Nothing but the lines from the first line of the entries through the line with "Return the mask" should appear in the answer, transcribed exactly and free of pictures.

(Items from a dataset)
== Segment start ==

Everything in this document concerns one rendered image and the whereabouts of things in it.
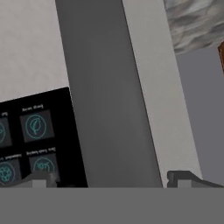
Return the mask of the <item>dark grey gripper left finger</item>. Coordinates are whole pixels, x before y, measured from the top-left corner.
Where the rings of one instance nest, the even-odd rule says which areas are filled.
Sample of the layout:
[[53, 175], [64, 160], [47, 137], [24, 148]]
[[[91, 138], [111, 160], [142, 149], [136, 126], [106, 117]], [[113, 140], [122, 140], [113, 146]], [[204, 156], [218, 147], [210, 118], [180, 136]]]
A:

== Segment end ==

Task solution:
Everything in this document concerns one rendered image and the whereabouts of things in it.
Return the mask of the <item>dark grey gripper left finger</item>. Coordinates are whole pixels, x before y, measured from the top-left corner.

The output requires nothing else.